**TASK GOAL**
Both the line with "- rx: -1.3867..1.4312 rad" and the line with "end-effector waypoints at" in the records below must appear in the output, along with every line between them, exactly and with nothing added.

**RECORDS**
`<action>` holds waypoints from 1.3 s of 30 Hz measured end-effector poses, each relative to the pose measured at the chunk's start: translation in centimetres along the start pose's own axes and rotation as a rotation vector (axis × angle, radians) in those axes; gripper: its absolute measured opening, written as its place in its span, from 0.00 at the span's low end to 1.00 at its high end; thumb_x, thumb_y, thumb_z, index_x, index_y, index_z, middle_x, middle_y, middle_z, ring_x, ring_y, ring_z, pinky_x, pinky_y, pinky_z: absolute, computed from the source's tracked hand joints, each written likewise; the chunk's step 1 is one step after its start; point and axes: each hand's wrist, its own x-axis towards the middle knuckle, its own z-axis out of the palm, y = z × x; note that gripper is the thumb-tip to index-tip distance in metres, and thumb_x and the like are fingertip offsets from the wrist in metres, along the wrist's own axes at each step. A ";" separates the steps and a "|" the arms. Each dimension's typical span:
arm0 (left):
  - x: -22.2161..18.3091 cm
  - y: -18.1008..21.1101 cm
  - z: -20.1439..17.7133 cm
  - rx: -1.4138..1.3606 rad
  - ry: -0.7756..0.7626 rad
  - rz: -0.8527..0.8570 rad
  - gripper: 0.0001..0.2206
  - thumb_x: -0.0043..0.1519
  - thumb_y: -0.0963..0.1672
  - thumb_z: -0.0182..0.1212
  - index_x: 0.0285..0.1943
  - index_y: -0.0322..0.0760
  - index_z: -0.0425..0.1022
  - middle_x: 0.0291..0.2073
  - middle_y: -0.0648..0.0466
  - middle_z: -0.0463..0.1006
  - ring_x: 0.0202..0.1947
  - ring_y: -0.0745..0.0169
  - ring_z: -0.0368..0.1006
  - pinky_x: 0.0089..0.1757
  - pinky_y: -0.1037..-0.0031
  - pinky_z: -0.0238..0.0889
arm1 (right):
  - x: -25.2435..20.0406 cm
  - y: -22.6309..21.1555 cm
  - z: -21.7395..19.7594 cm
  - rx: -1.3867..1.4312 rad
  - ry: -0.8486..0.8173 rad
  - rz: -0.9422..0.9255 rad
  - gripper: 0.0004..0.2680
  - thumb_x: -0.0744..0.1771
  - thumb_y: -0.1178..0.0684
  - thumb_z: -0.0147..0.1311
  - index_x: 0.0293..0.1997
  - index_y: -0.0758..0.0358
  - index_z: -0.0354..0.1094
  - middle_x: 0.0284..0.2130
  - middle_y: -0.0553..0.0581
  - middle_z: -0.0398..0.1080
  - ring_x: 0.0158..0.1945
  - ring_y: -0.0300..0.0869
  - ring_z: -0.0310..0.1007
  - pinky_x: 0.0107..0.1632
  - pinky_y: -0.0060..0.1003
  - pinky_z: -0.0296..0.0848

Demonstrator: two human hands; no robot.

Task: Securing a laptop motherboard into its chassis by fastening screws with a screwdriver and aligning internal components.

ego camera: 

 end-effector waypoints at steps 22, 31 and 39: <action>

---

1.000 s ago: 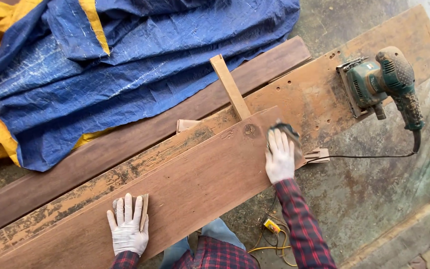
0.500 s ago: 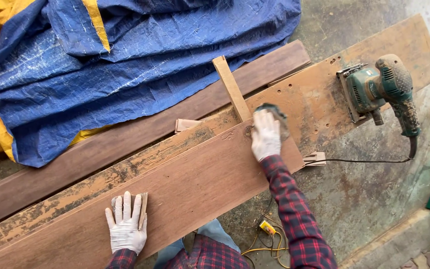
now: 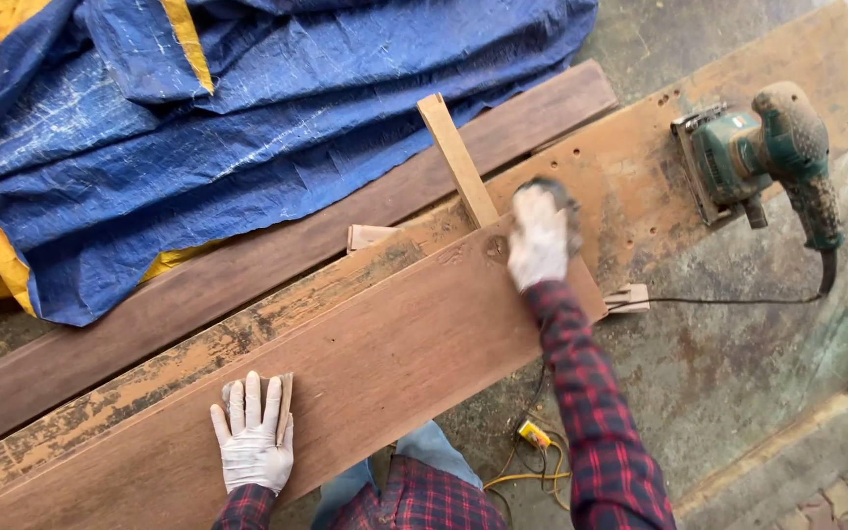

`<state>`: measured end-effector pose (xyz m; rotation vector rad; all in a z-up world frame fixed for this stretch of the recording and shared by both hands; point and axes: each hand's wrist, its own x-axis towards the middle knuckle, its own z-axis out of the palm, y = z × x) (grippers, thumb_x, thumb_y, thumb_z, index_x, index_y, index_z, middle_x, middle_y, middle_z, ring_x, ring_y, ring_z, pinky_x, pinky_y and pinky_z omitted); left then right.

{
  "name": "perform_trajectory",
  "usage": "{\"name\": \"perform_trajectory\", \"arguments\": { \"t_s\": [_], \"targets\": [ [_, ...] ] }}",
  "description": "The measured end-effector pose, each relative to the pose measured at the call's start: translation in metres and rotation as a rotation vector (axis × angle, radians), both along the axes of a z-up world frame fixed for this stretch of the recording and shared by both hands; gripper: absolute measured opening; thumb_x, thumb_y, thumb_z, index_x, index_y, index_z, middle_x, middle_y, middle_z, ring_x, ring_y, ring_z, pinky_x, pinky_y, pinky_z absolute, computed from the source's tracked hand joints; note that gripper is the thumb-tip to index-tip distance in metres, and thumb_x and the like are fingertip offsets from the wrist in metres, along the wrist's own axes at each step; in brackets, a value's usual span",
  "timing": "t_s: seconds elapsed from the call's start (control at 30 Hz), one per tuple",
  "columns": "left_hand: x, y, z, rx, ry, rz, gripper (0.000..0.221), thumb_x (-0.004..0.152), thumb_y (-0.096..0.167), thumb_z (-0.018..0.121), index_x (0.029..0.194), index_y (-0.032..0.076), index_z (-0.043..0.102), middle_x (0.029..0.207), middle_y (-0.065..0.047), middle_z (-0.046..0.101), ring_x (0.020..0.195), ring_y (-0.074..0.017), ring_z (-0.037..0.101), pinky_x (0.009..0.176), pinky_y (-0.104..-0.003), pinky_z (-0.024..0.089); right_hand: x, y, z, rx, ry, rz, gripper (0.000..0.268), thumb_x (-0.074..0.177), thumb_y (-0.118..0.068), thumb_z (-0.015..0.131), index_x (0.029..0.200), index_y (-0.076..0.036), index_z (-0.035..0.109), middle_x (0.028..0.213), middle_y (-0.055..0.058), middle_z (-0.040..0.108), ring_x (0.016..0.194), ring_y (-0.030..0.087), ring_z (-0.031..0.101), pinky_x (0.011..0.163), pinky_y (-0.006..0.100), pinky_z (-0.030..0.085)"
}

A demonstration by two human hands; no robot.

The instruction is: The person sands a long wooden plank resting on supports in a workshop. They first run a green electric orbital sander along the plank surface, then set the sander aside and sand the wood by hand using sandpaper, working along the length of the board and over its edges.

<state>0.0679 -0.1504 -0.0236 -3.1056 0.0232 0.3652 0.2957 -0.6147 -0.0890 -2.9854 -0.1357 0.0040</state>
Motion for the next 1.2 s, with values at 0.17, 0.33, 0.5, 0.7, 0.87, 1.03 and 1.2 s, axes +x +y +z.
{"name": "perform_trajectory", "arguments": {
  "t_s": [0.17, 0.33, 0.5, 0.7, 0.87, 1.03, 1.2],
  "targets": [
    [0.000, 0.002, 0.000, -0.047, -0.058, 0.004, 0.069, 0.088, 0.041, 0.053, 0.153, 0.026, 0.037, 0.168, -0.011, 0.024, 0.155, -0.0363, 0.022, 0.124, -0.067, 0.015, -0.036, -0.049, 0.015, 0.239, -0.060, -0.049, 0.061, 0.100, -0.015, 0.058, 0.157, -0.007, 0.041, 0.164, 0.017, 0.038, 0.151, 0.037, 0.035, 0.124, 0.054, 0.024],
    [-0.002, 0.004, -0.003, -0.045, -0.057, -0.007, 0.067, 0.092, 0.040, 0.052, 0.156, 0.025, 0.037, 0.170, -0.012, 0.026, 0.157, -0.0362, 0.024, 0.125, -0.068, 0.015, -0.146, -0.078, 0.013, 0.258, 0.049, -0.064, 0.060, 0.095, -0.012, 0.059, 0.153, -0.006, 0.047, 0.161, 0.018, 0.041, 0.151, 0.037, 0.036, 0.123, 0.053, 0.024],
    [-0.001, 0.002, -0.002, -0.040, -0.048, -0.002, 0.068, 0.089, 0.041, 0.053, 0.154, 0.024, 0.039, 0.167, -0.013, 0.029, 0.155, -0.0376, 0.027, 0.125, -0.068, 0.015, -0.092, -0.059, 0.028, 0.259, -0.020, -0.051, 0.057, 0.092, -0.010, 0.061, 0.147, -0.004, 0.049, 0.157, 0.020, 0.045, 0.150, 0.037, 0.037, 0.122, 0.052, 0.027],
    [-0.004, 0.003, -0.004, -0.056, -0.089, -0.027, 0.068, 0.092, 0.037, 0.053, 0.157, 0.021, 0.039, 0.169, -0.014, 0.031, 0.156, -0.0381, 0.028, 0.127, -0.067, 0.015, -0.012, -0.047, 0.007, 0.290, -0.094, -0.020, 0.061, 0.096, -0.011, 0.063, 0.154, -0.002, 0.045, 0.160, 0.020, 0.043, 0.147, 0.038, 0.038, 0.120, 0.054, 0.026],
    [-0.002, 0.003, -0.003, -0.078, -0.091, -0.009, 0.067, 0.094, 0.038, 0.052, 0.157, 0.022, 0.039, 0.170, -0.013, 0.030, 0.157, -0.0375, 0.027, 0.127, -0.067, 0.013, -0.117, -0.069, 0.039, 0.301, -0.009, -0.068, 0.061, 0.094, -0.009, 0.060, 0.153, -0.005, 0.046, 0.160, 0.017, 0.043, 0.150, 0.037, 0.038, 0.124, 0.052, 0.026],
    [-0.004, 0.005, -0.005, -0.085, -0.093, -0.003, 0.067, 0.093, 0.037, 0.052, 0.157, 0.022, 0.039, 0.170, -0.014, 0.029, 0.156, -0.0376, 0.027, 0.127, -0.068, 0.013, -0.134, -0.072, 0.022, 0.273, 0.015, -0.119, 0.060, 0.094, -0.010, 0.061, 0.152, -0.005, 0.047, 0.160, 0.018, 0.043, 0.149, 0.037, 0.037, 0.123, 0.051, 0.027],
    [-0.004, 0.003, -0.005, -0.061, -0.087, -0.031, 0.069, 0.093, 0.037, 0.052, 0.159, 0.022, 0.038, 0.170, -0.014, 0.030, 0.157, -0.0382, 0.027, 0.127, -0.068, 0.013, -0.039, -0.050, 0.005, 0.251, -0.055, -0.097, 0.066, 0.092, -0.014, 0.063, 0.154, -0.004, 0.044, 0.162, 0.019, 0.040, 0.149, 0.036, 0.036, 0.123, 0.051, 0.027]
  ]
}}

**EXERCISE RESULT**
  - rx: -1.3867..1.4312 rad
  - ry: -0.8486..0.8173 rad
  - rz: -0.9422..0.9255 rad
  - gripper: 0.0004..0.2680
  - thumb_x: -0.0744..0.1771
  - thumb_y: -0.1178..0.0684
  - thumb_z: -0.0147..0.1311
  - index_x: 0.0293..0.1997
  - index_y: -0.0758..0.0358
  - index_z: -0.0354..0.1094
  - middle_x: 0.0284..0.2130
  - middle_y: -0.0553..0.0581
  - middle_z: -0.0398..0.1080
  - ring_x: 0.0158..0.1945
  - ring_y: -0.0300..0.0869
  - ring_z: -0.0310..0.1007
  - pinky_x: 0.0107..0.1632
  - pinky_y: -0.0060..0.1003
  - pinky_z: -0.0296..0.0848

Demonstrator: two human hands; no robot.

Task: Securing a laptop motherboard into its chassis by fastening screws with a screwdriver and aligning internal components.

ego camera: 

 end-effector waypoints at steps 22, 31 and 39: <action>

There is nothing further to add to the answer.